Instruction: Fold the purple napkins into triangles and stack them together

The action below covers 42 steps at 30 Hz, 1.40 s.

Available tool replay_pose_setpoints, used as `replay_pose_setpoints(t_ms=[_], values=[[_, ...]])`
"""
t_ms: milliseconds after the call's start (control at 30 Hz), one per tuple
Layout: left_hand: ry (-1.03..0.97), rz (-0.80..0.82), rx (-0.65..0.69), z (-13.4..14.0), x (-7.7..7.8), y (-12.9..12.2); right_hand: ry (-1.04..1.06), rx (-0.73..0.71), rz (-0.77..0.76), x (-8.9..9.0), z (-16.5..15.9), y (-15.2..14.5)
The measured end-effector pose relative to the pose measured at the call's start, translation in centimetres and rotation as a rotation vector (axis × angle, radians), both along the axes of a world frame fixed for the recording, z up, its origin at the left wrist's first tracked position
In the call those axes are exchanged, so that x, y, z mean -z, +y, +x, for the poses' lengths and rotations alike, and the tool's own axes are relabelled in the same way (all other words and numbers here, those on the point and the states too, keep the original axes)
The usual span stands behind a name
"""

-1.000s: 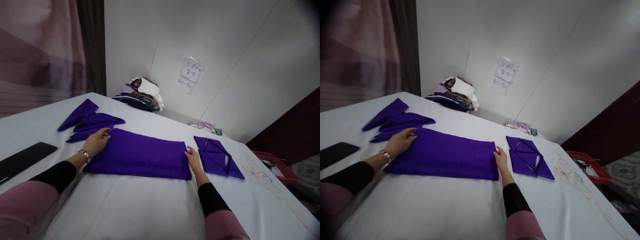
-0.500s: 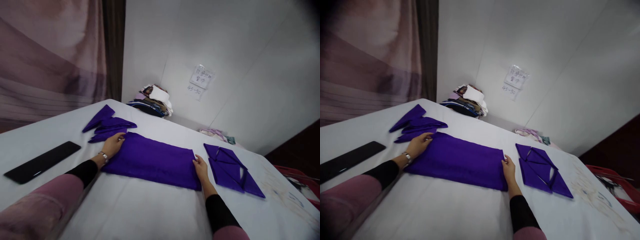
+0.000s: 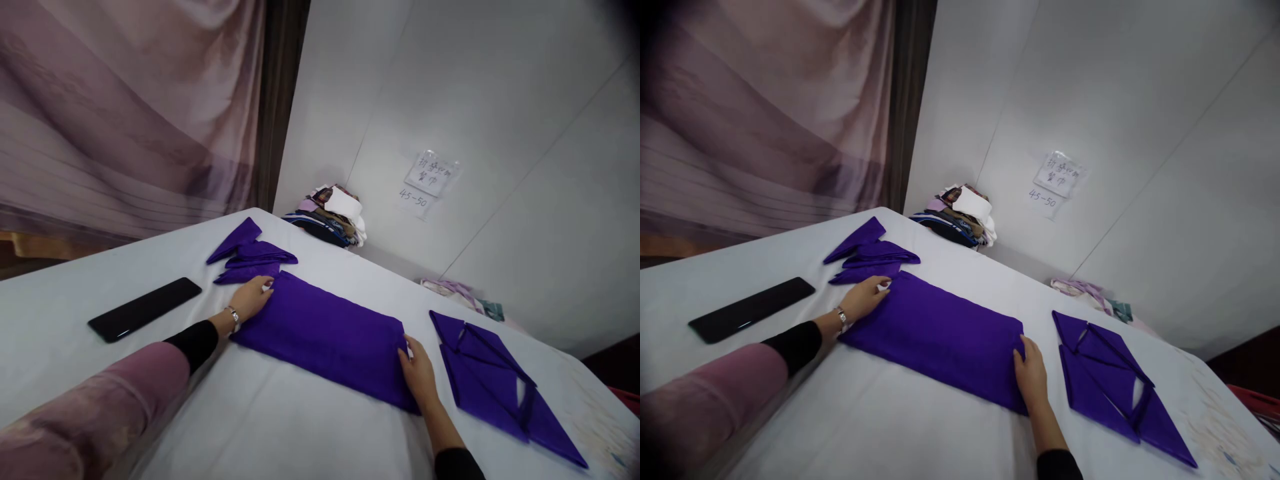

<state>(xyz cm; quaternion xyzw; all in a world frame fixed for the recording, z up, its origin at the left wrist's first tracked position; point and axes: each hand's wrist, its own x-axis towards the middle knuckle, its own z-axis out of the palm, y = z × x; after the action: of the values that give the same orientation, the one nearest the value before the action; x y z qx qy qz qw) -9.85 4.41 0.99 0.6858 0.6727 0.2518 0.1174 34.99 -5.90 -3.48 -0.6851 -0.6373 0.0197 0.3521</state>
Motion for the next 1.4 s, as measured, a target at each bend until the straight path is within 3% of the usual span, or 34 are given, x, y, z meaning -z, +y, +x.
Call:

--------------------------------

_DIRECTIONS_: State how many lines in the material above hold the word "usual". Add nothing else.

_OUTPUT_: 2